### [YOUR ASSIGNMENT]
In the records that follow, the lines from the one containing "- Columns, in" to the one containing "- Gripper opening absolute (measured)", inclusive, are to be given again exactly.

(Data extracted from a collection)
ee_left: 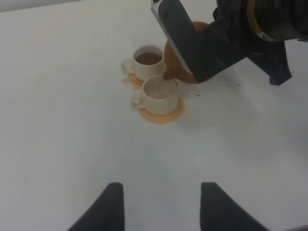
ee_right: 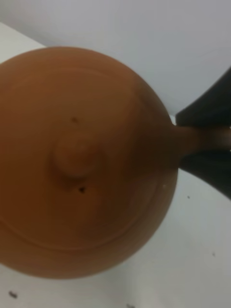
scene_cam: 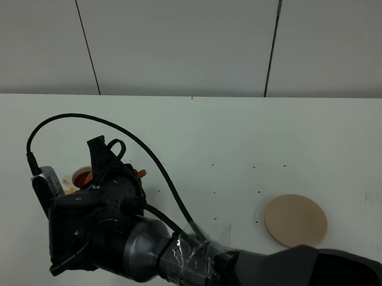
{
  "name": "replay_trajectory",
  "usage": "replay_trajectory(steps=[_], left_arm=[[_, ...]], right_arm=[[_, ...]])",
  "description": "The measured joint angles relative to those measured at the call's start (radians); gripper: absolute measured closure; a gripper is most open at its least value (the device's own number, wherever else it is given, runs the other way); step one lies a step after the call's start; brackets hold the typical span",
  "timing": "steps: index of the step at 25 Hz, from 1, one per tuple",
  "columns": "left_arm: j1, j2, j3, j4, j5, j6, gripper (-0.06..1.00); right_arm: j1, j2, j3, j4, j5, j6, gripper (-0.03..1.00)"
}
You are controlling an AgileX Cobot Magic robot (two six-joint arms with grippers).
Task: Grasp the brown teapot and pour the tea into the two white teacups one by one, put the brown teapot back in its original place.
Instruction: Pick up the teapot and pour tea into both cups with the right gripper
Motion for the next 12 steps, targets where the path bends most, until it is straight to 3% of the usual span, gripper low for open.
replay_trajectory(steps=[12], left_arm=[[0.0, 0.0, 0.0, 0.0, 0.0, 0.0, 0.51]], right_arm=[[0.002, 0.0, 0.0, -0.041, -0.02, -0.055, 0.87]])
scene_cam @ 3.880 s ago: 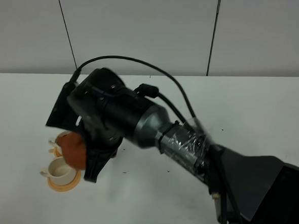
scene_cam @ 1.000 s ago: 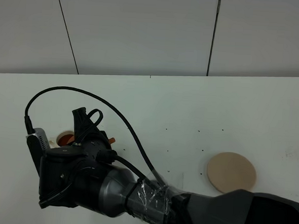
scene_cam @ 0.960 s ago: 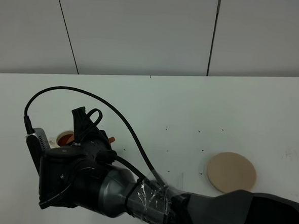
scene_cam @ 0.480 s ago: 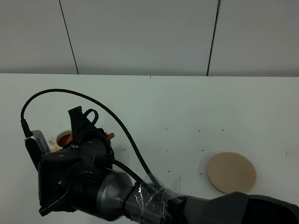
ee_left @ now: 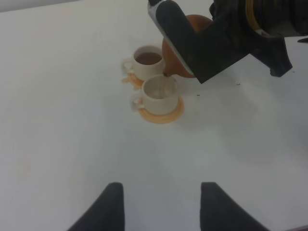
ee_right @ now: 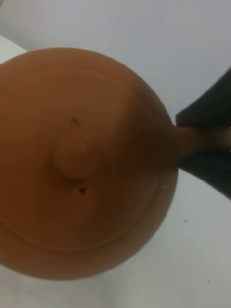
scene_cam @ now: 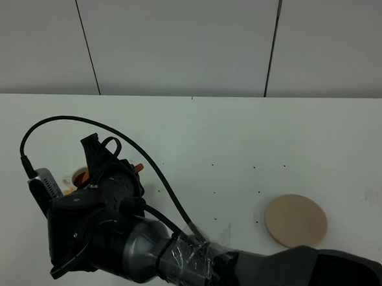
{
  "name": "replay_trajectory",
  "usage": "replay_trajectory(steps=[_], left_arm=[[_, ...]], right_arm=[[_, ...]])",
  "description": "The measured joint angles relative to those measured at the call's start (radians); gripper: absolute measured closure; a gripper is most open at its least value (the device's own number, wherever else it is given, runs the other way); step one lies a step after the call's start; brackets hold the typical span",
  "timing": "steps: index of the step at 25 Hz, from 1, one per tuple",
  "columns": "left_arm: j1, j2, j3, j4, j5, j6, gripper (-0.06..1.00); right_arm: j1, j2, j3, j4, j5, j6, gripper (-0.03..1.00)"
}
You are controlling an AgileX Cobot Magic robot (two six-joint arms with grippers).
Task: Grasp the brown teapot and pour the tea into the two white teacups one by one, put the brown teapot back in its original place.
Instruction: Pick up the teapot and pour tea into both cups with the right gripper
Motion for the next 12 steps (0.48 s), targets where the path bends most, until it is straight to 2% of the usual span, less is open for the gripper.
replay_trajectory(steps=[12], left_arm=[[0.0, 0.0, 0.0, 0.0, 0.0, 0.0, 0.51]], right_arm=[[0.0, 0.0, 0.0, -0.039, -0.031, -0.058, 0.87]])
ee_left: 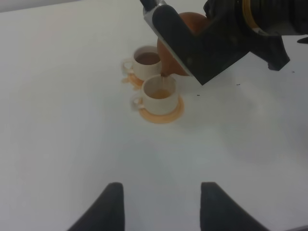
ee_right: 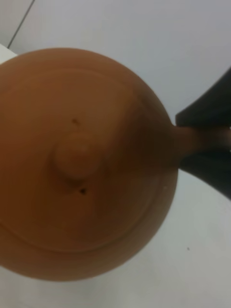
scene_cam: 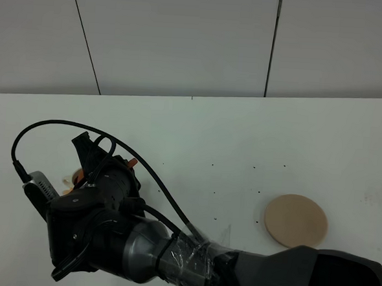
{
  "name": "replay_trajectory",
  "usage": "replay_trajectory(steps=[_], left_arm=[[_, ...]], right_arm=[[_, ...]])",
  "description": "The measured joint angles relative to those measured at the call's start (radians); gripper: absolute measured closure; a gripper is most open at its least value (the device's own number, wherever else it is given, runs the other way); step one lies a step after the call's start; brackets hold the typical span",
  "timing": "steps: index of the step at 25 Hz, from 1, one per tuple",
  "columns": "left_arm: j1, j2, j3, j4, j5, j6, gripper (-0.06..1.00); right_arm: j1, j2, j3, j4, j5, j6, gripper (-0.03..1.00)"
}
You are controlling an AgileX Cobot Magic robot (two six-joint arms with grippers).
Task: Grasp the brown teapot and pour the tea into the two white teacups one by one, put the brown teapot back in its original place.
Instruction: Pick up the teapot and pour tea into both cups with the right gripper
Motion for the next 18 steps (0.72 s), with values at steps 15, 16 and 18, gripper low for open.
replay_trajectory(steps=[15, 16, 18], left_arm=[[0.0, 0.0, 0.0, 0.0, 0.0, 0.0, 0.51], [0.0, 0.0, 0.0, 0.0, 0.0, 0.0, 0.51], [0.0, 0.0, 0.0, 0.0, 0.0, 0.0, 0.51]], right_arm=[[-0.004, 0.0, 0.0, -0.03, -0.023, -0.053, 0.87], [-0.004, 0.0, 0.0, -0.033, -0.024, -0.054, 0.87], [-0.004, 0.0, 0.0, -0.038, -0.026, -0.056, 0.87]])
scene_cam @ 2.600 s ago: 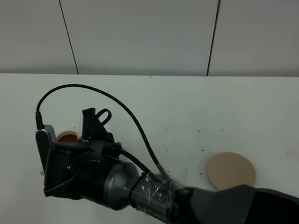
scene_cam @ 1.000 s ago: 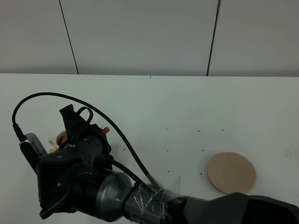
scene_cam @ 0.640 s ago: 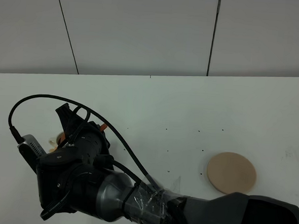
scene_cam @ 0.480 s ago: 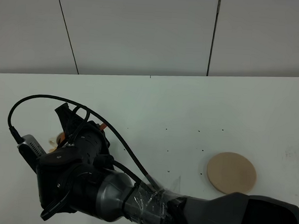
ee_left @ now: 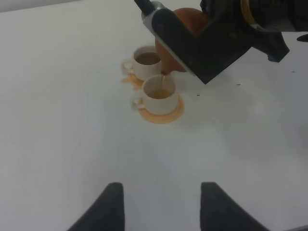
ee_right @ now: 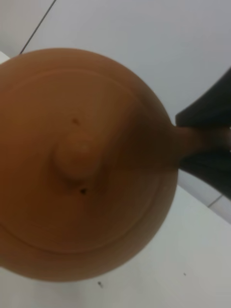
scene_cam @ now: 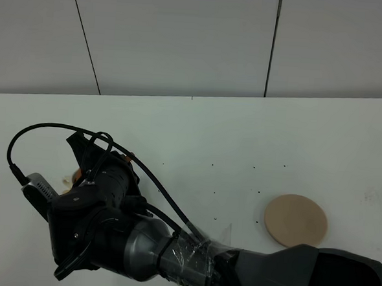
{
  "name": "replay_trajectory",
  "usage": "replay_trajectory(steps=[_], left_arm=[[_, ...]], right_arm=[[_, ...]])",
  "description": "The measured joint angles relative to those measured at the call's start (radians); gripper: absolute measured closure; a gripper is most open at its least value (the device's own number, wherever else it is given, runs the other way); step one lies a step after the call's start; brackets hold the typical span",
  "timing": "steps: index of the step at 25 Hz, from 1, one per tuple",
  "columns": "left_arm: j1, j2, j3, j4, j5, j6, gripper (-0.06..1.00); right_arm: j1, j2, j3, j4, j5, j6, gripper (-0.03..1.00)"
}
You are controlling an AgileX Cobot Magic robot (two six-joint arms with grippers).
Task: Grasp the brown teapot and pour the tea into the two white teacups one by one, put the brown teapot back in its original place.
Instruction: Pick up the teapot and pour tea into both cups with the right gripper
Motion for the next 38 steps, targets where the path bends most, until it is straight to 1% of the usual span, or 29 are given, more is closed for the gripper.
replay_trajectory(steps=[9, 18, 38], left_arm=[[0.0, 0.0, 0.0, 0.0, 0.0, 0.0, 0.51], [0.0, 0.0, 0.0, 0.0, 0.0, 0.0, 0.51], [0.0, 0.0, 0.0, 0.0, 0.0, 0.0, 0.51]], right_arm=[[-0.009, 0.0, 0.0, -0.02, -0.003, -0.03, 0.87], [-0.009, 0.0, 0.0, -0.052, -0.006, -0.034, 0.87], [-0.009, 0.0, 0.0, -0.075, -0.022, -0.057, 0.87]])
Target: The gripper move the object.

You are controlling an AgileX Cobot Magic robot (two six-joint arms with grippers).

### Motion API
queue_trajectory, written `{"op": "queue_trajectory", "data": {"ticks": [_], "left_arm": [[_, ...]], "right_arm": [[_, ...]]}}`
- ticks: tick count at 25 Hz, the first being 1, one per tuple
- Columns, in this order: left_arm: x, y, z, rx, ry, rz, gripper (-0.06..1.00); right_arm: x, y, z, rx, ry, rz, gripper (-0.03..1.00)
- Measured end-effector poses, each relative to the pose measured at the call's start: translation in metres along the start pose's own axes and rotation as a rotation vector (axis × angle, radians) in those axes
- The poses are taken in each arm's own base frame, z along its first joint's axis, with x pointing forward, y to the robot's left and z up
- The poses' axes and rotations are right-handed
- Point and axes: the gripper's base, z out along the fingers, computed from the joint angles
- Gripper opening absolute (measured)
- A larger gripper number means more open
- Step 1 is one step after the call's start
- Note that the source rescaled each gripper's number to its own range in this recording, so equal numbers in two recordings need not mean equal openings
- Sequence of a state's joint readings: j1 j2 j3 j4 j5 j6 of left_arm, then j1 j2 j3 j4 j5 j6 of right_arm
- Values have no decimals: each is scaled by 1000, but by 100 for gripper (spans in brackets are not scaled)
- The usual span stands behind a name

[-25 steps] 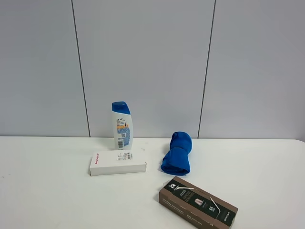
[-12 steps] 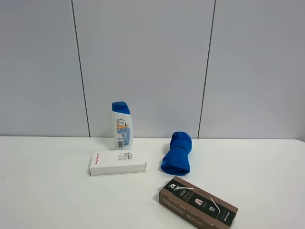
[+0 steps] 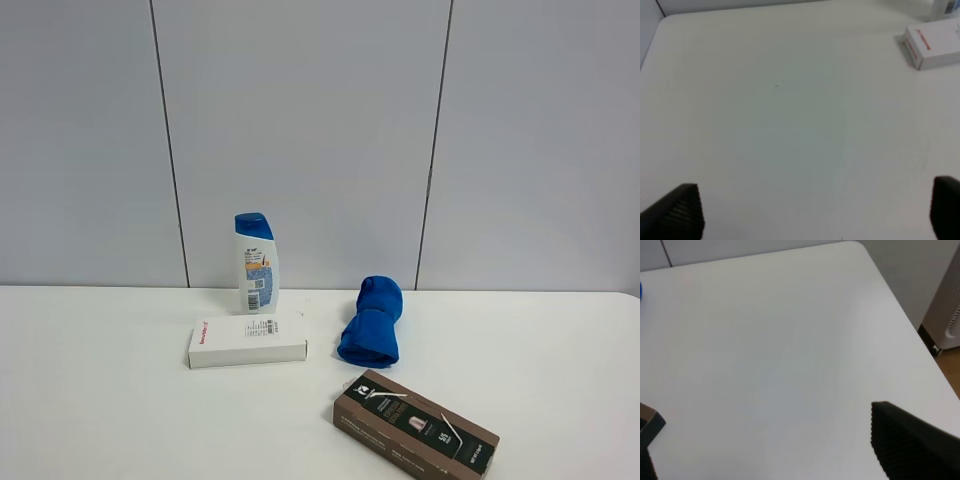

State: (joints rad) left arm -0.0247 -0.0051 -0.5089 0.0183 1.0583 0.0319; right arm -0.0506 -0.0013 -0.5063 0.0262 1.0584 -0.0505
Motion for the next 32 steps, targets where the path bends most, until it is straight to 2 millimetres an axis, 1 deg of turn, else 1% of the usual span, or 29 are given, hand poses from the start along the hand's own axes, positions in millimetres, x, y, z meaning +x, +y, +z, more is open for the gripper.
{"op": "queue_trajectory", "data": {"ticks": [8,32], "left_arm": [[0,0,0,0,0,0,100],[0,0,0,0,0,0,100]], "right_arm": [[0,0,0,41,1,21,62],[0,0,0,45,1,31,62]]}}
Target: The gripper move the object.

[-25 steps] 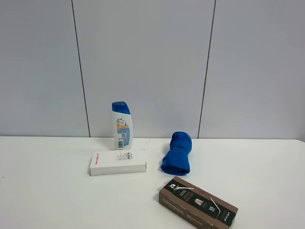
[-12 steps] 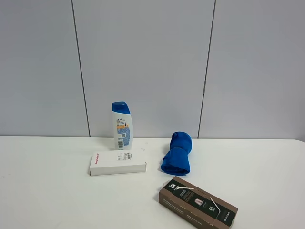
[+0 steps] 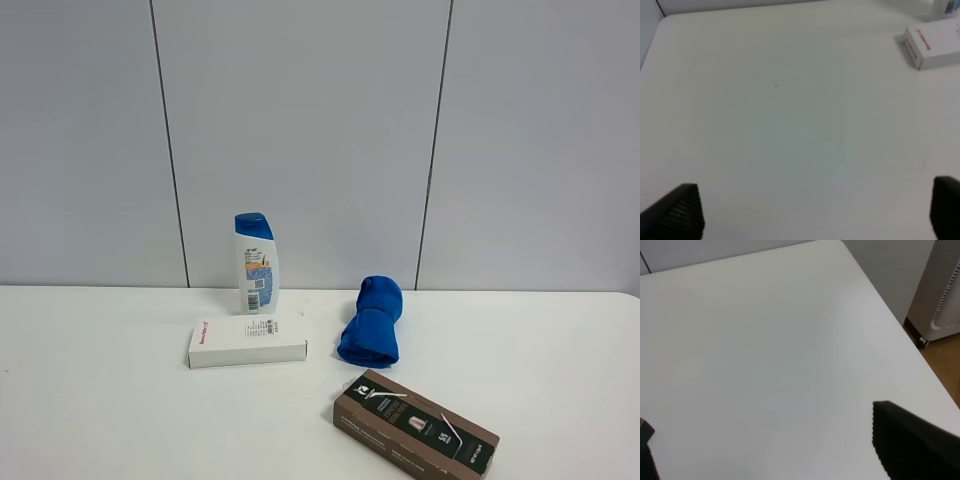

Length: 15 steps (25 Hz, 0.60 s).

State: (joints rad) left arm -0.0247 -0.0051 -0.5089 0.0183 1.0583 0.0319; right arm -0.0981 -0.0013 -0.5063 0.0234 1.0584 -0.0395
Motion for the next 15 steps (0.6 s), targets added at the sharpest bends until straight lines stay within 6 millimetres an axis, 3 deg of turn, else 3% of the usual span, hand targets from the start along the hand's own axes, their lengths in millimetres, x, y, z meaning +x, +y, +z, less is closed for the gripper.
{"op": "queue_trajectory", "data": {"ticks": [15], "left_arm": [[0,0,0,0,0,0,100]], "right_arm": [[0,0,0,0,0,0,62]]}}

### [ANSWER SPACE]
- Columns, in this order: left_arm: x, y, z, rx, ry, rz, gripper (-0.06..1.00); right_arm: x, y, z, rx, ry, rz, gripper (-0.03..1.00)
- Measured end-effector poses, each relative to the pose measured at the call's start: translation in metres along the start pose's own axes and rotation as a rotation vector (axis × angle, radians) in those axes
- The poses are taken in each arm's own base frame, z along its first joint's axis, with x pointing forward, y to the robot's left and z up
- The poses' axes and rotations are right-handed
- Point and axes: the gripper's base, z out along the fingers, computed from the joint angles
- Gripper opening absolute (measured)

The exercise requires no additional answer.